THE PROBLEM:
The line containing "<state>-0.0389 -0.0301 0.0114" marks where to begin; quote it and every line after it through the end of the data, exactly as written.

DATA BLOCK:
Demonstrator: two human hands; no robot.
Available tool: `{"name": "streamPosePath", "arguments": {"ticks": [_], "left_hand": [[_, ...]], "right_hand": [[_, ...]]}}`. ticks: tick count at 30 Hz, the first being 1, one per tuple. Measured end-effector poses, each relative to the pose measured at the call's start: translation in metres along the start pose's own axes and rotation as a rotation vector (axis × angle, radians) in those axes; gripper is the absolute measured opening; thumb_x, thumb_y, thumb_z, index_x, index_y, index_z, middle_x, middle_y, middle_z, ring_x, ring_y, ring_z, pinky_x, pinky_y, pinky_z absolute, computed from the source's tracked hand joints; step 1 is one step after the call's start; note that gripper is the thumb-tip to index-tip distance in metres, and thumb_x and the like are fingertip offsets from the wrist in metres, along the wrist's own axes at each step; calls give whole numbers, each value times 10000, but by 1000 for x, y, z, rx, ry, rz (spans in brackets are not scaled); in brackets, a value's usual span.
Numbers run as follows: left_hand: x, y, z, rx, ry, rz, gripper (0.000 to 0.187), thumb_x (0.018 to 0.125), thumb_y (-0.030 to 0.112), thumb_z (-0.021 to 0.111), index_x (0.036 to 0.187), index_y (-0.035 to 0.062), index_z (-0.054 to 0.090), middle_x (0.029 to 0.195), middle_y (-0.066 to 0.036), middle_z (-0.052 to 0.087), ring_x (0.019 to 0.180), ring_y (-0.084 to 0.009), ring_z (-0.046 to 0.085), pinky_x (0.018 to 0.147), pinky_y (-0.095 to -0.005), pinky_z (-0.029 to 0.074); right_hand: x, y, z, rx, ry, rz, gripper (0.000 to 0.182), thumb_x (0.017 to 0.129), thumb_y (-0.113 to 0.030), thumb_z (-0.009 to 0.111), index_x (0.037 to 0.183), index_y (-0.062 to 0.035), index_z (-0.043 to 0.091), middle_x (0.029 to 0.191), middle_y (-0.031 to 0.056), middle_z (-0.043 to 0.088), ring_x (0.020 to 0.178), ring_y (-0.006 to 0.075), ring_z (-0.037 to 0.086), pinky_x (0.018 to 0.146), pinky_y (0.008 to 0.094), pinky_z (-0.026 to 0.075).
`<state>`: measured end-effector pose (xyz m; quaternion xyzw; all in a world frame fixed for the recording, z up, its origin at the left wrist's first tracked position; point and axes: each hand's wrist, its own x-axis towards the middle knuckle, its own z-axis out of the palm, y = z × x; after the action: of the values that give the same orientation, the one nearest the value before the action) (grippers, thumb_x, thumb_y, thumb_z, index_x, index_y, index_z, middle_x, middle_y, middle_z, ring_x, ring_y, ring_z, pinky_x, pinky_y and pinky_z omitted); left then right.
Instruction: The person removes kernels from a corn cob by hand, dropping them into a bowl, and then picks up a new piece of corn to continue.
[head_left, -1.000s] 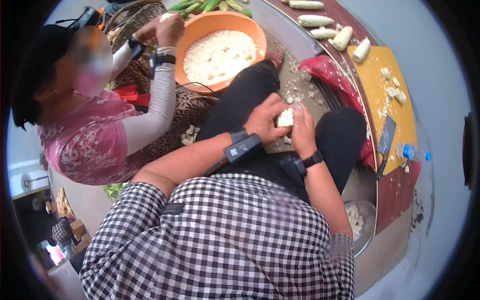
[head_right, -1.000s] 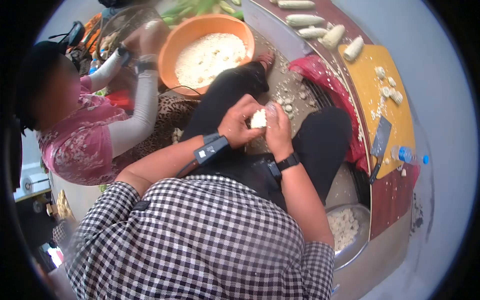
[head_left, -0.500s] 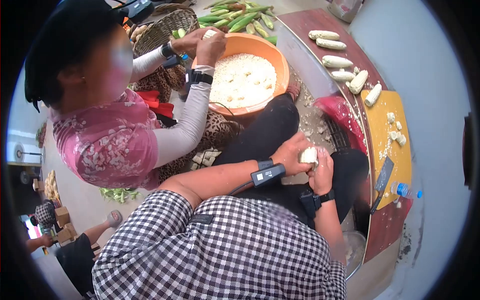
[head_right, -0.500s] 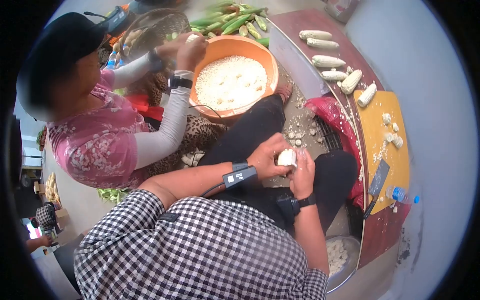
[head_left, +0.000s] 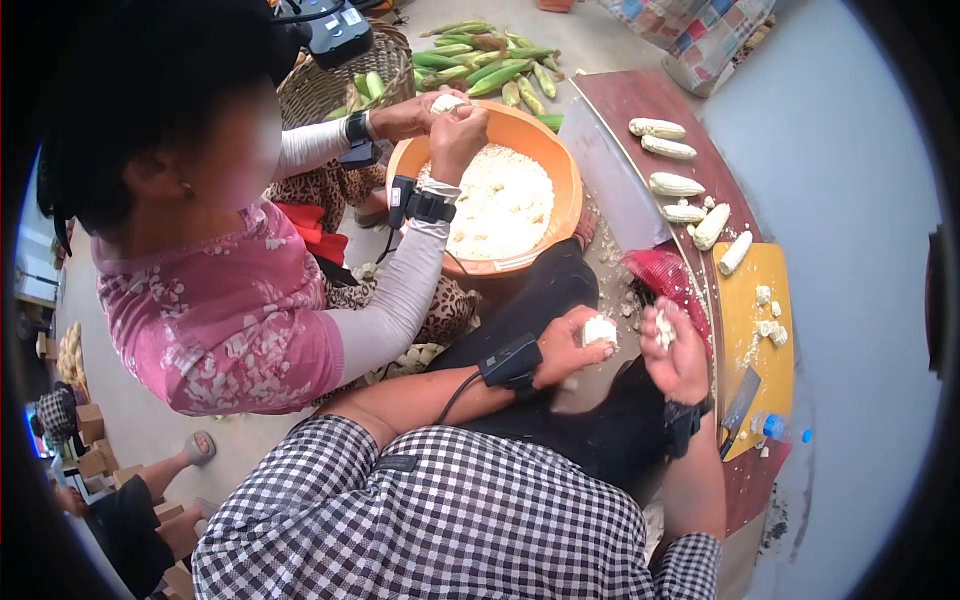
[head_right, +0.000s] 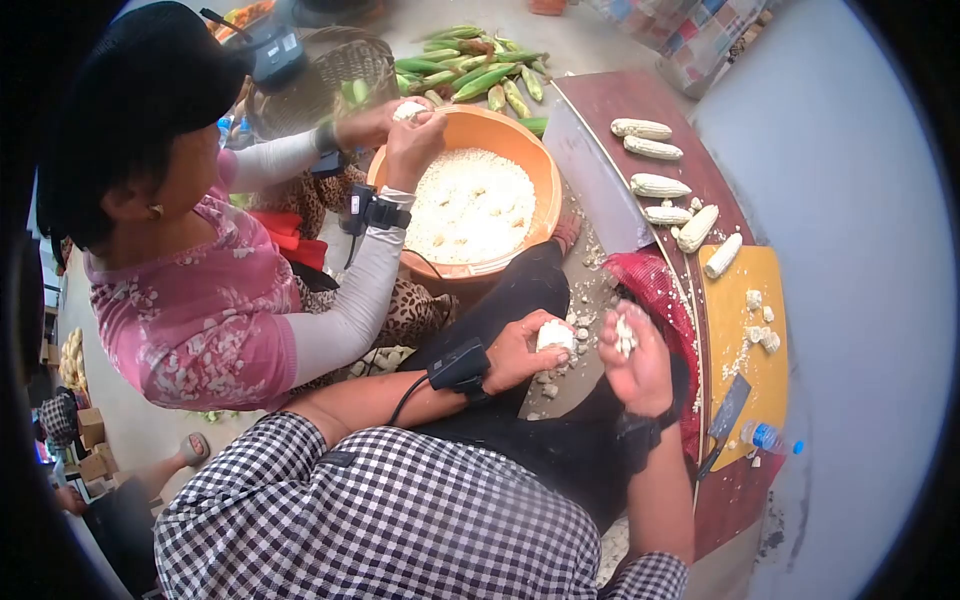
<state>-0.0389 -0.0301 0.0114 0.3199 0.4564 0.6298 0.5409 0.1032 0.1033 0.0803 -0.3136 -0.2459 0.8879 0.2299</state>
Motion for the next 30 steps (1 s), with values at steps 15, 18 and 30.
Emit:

OUTPUT:
<state>-0.0389 -0.0301 0.0114 0.3199 0.4564 0.6298 0.5409 0.1032 0.1033 0.0803 -0.3136 -0.2459 0.8879 0.2299</state>
Motion for the next 30 steps (1 s), with values at steps 15, 18 and 30.
Emit:

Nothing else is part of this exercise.